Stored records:
========================
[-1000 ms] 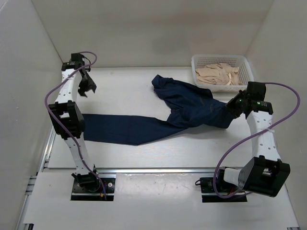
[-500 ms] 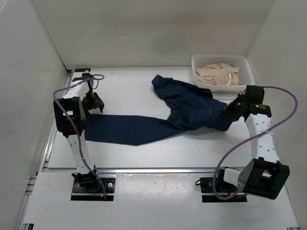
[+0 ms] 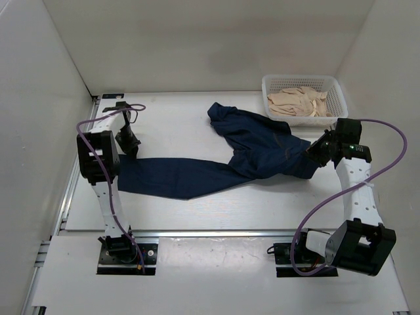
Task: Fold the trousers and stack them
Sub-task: Flatten the trousers out
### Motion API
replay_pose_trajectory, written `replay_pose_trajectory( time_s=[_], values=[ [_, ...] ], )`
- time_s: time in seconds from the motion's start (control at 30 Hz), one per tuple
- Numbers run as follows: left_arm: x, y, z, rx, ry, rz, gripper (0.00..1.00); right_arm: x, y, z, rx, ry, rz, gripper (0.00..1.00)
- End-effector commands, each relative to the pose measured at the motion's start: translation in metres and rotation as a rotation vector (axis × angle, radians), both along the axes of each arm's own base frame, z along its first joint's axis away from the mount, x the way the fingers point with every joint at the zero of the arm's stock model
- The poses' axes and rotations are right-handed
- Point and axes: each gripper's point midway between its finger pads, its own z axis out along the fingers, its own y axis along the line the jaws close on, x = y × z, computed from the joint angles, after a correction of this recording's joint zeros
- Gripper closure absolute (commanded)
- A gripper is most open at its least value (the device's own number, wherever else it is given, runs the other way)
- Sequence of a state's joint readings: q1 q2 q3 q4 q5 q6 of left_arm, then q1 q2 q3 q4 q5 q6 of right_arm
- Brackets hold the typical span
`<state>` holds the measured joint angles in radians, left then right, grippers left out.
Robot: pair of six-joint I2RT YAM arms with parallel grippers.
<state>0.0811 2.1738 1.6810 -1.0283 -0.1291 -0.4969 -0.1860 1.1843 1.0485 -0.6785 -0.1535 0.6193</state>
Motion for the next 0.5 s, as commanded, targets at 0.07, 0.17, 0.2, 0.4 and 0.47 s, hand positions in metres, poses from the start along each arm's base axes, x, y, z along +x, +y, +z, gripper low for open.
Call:
replay_pose_trajectory(
  time_s=[0.07, 0.17, 0.2, 0.4, 0.47],
  values=[
    [0.002, 0.002, 0.031, 0.030, -0.082, -0.013, 0.90, 0.002, 0.000, 0.009, -0.011, -0.045, 0.016, 1.00],
    [0.010, 0.004, 0.054, 0.045, -0.131, -0.011, 0.90, 0.004, 0.000, 0.013, -0.013, -0.056, 0.016, 1.00],
    [0.014, 0.006, 0.060, 0.055, -0.143, -0.009, 0.90, 0.005, -0.002, 0.010, -0.018, -0.045, 0.010, 1.00],
    [0.074, 0.002, 0.129, 0.023, -0.294, -0.026, 0.90, 0.041, -0.016, 0.037, -0.051, -0.073, -0.026, 1.00],
    [0.106, 0.002, 0.180, 0.023, -0.439, -0.030, 0.90, 0.061, -0.020, 0.078, -0.064, -0.146, -0.028, 1.00]
  ],
)
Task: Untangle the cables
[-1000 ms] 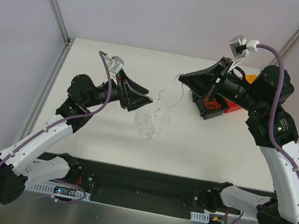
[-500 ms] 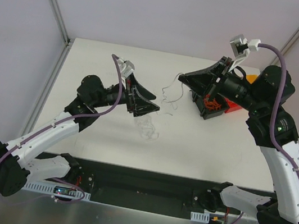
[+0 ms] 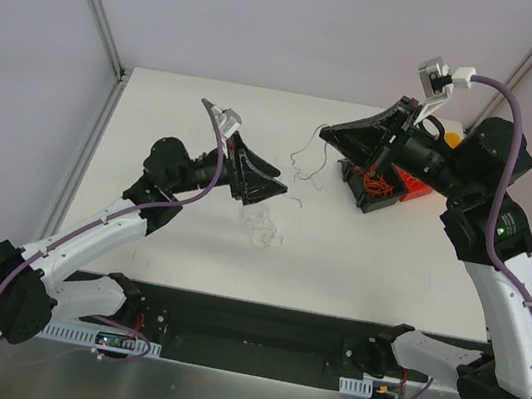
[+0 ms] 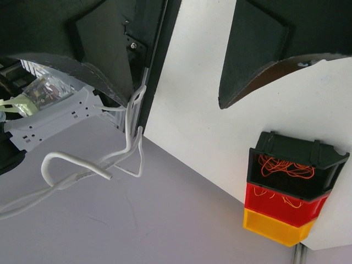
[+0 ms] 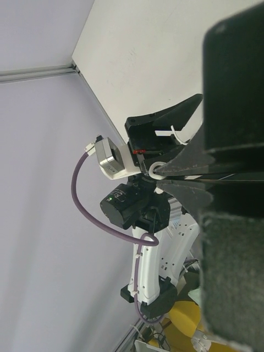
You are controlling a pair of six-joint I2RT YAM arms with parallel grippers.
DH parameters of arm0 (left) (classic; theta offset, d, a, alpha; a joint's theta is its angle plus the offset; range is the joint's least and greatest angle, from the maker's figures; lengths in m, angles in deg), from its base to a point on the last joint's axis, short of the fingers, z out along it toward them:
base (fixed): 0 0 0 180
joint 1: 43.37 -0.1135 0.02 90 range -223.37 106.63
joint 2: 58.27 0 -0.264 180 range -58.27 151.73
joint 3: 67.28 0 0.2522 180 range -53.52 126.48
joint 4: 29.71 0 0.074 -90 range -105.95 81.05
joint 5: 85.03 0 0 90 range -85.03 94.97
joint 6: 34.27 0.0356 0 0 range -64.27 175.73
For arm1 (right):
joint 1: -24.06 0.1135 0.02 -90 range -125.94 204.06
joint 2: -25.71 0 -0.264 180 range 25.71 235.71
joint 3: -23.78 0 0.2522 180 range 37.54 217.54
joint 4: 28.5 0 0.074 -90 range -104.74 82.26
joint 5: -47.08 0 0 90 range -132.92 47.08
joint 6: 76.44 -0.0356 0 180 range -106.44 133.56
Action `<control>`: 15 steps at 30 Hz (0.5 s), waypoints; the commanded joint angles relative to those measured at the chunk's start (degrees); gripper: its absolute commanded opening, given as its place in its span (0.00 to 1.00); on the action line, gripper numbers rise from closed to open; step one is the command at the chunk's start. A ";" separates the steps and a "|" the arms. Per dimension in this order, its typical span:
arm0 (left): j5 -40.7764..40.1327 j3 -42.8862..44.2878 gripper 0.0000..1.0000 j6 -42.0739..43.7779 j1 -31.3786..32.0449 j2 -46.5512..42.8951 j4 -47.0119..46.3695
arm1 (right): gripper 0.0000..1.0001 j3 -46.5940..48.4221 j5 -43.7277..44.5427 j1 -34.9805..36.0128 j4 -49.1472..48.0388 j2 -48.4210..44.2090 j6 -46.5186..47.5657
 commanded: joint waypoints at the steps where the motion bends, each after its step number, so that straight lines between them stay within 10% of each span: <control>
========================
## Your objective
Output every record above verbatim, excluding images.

## Solved exercise
[-1000 ms] 
[-500 ms] 
[+0 ms] 
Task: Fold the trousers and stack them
Sub-task: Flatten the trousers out
### Motion API
replay_pose_trajectory, written `replay_pose_trajectory( time_s=[_], values=[ [_, ...] ], )`
- time_s: time in seconds from the motion's start (control at 30 Hz), one per tuple
- Numbers run as follows: left_arm: x, y, z, rx, ry, rz, gripper (0.00..1.00); right_arm: x, y, z, rx, ry, rz, gripper (0.00..1.00)
- End-effector commands, each relative to the pose measured at the motion's start: translation in metres and rotation as a rotation vector (axis × angle, radians), both along the axes of each arm's own base frame, z along its first joint's axis away from the mount, x the way the fingers point with every joint at the zero of the arm's stock model
- The poses' axes and rotations are right-handed
- Point and axes: each gripper's point midway between its finger pads, its own z axis out along the fingers, its own y axis along the line the jaws close on, x = y × z, computed from the joint angles, after a correction of this recording's joint zeros
- Gripper closure absolute (commanded)
- A gripper is most open at its least value (the device's own number, wherever else it is given, runs the other way)
- Sequence of a state's joint readings: q1 q2 q3 q4 q5 q6 of left_arm, then q1 q2 q3 q4 q5 q6 of right_arm
- Brackets hold the typical span
`<state>` holds the measured joint angles in radians, left then right, grippers left out.
Robot: pair of six-joint I2RT YAM arms with parallel grippers.
<state>0.0811 2.1738 1.6810 -1.0283 -0.1291 -0.4969 -0.1860 1.1843 1.0485 -0.6785 -0.1535 0.6193</state>
Motion for the next 0.5 s, as commanded, targets at 0.07, 0.17, 0.2, 0.4 and 0.47 s, hand positions in metres, poses from the start along each arm's base axes, x, y, z along +x, +y, +z, gripper low for open.
Call:
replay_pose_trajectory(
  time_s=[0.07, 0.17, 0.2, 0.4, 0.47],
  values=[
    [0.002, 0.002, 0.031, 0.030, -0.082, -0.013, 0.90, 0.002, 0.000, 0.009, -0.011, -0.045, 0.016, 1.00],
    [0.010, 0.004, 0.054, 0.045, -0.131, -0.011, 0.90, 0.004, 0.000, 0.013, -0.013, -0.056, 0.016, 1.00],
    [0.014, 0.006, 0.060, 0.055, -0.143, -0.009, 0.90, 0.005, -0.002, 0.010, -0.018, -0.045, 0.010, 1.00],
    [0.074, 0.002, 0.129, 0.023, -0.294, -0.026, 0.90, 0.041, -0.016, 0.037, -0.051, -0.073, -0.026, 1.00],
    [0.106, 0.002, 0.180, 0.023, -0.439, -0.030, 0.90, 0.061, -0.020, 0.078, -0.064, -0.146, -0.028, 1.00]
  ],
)
Task: Untangle the cables
[-1000 ms] 
[-500 ms] 
[+0 ms] 
[+0 ms] 
[+0 ms] 
You are controlling a pair of six-joint I2RT YAM arms with parallel grippers.
DH parameters of arm0 (left) (classic; theta offset, d, a, alpha; a joint's theta is its angle plus the offset; range is the joint's least and greatest angle, from the maker's figures; lengths in m, angles in deg), from its base to a point on the last joint's axis, short of the fingers, z out along it toward them:
base (fixed): 0 0 0 180
joint 1: 43.37 -0.1135 0.02 90 range -223.37 106.63
joint 2: 58.27 0 -0.264 180 range -58.27 151.73
joint 3: 67.28 0 0.2522 180 range -53.52 126.48
joint 4: 29.71 0 0.074 -90 range -105.95 81.05
joint 5: 85.03 0 0 90 range -85.03 94.97
joint 6: 34.27 0.0356 0 0 range -64.27 175.73
For arm1 (right):
joint 1: -24.06 0.1135 0.02 -90 range -125.94 204.06
joint 2: -25.71 0 -0.264 180 range 25.71 235.71
joint 3: -23.78 0 0.2522 180 range 37.54 217.54
joint 4: 28.5 0 0.074 -90 range -104.74 82.26
joint 5: -47.08 0 0 90 range -132.92 47.08
joint 6: 76.44 -0.0356 0 180 range -106.44 133.56
Action `<control>`: 15 steps at 30 Hz (0.5 s), waypoints; the commanded joint angles relative to those measured at the chunk's start (degrees); gripper: its absolute commanded opening, given as its place in its span (0.00 to 1.00); on the action line, gripper numbers rise from closed to open; step one is the command at the chunk's start. A ";" separates the steps and a "|" the arms. Per dimension in this order, its typical span:
arm0 (left): j5 -40.7764..40.1327 j3 -42.8862..44.2878 gripper 0.0000..1.0000 j6 -42.0739..43.7779 j1 -31.3786..32.0449 j2 -46.5512..42.8951 j4 -47.0119..46.3695
arm1 (right): gripper 0.0000..1.0001 j3 -46.5940..48.4221 j5 -43.7277..44.5427 j1 -34.9805..36.0128 j4 -49.1472..48.0388 j2 -48.4210..44.2090 j6 -46.5186..47.5657
 commanded: joint waypoints at the steps where the motion bends, each after its step number, so that straight lines between them stay within 10% of each span: <control>

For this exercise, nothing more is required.